Élise Costa. Jean-Marc Reiser attend vraisemblablement que la préméditation tombe. Dans sa version de l’histoire, il s’agit d’un accès de colère, de quelque chose qui lui a échappé. Il a déjà été condamné à la peine maximale, il n’a donc rien à perdre en faisant appel. La famille de Sophie Le Tan, à l’inverse, attend certainement que cette peine soit confirmée en appel, et que Jean-Marc Reiser aille plus loin dans ses aveux, qu’il reconnaisse sa participation active dans le meurtre de Sophie. Ces procès en appel sont toujours très douloureux pour les familles, car ils signifient repasser à la barre, reparler de la tragédie, du deuil, de la souffrance… Cela remue énormément de choses.
Qu’avez-vous retenu de l’affaire Sophie Le Tan et du premier procès de son meurtrier ?
Dans l’affaire Sophie Le Tan, ce qui m’intéressait particulièrement, ce n’était pas tant la personnalité de l’accusé, car il ne baissait pas la garde et parlait très peu de son enfance. C’était difficile de capter ses moments de faiblesse, d’aller au fond des choses, de creuser sa psyché… Ce qui m’intéressait davantage, c’était la famille de la victime, très soudée.
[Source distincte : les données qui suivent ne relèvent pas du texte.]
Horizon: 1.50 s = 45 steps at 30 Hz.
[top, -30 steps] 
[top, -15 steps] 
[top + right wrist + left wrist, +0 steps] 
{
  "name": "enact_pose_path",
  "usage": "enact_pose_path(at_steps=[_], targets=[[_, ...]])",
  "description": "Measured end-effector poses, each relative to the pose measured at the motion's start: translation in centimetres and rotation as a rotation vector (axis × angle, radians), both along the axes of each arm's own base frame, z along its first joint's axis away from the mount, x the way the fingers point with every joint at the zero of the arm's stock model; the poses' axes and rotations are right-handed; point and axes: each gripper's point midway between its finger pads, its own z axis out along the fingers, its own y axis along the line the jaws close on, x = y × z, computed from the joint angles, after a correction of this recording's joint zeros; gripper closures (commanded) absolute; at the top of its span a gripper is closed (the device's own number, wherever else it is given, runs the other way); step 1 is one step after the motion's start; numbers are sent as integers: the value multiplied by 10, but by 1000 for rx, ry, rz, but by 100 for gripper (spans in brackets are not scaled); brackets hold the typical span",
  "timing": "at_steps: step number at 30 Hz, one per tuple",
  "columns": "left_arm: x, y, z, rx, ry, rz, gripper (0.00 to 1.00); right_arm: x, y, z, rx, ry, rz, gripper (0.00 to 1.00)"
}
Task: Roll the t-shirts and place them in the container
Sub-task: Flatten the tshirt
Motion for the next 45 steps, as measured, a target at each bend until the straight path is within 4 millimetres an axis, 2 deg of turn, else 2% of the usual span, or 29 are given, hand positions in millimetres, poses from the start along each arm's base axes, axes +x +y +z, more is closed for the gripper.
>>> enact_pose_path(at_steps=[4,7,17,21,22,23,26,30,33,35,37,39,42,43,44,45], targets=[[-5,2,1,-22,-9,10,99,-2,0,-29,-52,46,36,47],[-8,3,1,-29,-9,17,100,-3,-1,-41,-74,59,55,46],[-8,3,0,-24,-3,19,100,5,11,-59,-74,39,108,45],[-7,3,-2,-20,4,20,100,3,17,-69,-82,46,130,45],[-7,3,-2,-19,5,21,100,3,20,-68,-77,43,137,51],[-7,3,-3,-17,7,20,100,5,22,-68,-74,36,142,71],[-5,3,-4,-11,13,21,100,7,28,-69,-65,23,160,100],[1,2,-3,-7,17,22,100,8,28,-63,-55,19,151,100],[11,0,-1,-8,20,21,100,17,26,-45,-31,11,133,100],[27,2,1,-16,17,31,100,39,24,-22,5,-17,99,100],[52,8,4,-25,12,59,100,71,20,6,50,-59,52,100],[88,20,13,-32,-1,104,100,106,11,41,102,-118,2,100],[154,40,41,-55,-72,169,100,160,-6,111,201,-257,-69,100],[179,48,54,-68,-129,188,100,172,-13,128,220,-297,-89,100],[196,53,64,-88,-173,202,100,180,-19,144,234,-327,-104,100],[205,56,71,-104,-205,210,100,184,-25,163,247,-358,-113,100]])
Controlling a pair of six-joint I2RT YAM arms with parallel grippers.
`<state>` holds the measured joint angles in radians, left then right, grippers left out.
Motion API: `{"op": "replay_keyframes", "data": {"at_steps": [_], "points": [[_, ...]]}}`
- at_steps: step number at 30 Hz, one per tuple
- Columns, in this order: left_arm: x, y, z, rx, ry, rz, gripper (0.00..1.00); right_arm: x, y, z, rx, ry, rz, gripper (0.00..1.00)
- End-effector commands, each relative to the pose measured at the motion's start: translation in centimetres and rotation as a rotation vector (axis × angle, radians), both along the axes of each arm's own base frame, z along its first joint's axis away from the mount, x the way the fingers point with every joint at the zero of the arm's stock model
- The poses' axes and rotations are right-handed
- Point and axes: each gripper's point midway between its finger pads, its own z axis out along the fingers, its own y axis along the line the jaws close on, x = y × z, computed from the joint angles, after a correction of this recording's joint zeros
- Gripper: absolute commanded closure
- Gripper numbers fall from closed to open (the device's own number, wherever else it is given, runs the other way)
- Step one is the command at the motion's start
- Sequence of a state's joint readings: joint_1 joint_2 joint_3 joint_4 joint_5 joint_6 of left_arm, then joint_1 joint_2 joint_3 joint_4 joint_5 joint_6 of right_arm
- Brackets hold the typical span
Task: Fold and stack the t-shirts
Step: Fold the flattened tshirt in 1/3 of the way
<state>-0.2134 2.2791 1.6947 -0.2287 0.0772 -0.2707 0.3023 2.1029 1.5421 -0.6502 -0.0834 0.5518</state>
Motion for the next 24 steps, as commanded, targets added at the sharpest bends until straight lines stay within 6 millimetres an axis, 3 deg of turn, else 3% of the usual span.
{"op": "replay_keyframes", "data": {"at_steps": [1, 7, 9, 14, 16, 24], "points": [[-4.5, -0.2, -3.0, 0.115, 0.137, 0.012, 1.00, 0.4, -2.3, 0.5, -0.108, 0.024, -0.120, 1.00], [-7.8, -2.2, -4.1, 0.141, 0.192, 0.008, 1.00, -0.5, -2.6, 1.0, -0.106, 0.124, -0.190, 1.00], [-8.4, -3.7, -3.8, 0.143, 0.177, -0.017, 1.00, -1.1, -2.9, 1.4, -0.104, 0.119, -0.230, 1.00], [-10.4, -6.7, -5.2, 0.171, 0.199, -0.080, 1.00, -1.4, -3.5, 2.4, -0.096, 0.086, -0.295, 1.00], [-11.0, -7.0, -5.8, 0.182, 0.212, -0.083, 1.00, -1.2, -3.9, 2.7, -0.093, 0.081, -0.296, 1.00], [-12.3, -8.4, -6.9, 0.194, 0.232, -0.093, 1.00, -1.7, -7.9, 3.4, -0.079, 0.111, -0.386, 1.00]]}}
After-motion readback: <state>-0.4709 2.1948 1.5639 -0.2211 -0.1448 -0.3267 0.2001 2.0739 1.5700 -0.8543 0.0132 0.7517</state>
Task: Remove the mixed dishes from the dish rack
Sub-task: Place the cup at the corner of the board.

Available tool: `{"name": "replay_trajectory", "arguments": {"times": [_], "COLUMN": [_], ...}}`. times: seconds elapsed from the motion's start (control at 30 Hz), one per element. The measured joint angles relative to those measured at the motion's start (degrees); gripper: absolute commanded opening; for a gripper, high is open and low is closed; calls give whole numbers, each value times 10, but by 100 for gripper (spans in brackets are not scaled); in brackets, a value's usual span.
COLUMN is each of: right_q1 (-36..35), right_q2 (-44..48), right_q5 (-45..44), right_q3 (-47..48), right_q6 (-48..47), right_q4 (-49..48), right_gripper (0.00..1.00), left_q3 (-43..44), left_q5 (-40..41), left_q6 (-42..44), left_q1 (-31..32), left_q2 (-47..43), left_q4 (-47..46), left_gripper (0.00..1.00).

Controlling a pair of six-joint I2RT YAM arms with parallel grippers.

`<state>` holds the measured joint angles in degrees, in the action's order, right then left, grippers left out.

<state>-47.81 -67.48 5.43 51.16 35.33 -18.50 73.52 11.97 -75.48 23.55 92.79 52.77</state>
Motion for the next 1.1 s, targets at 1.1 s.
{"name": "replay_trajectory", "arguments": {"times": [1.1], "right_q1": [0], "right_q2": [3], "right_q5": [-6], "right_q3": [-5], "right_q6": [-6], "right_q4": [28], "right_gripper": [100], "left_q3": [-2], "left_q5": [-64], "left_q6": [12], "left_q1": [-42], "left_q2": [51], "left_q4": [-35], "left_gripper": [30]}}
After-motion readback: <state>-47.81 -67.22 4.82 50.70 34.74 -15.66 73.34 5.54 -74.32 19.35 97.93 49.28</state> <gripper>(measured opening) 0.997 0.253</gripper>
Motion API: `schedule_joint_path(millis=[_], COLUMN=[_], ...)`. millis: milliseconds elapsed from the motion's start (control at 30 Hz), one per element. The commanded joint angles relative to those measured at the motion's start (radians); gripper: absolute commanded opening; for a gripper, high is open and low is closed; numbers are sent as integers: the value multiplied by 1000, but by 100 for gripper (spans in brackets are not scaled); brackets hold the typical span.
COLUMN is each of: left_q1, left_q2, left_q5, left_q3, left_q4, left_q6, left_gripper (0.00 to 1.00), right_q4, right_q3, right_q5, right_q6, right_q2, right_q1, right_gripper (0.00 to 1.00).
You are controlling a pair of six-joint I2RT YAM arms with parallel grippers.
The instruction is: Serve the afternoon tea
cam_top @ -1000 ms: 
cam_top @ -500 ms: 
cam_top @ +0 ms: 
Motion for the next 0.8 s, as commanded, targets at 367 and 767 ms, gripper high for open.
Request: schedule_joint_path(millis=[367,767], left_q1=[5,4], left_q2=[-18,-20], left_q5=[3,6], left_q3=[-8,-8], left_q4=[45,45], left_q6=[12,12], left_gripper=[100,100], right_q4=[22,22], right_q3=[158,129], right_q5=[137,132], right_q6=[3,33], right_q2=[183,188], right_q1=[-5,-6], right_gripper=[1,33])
Sophie Le Tan les aidait, les soutenait énormément. Ils l’ont beaucoup expliqué à la barre. Elle faisait le lien entre eux, leur communauté, leur langue [les parents ne parlaient pas français, NDLR], et les autres. Sa disparition représentait un vide énorme parce qu’en plus du deuil et de l’horreur de perdre un enfant, il n’y avait plus ce pont avec l’extérieur. Sa perte signifiait qu’ils se retrouvaient encore plus isolés du monde.
Comment vous préparez-vous lorsque vous chroniquez des procès aux assises ?
Avant de couvrir le procès de Jean-Marc Reiser, je connaissais très peu l’affaire, à part ce que j’avais pu voir dans les gros titres des journaux. Lorsque je chronique une affaire, je préfère en savoir le moins possible et arriver avec les yeux d’un juré. Au fil des audiences, le puzzle commence à se mettre en place… Je suis très attentive à la posture de la famille lorsque l’accusé parle, à leur attitude lorsqu’ils sont amenés à déposer à la barre. Beaucoup de choses se passent dans les silences. Certains parlent extrêmement vite à cause du stress et de l’angoisse. D’autres, au contraire, sont tellement tétanisés par la douleur qu’ils vont souvent se taire ou parler lentement. Je trouve que c’est dans ces moments-là, parfois même dans l’absence de réponse à une question, que le silence est intéressant.
Le procès en appel de Jean-Marc Reiser se déroule du 20 au 29 juin 2023 à Colmar.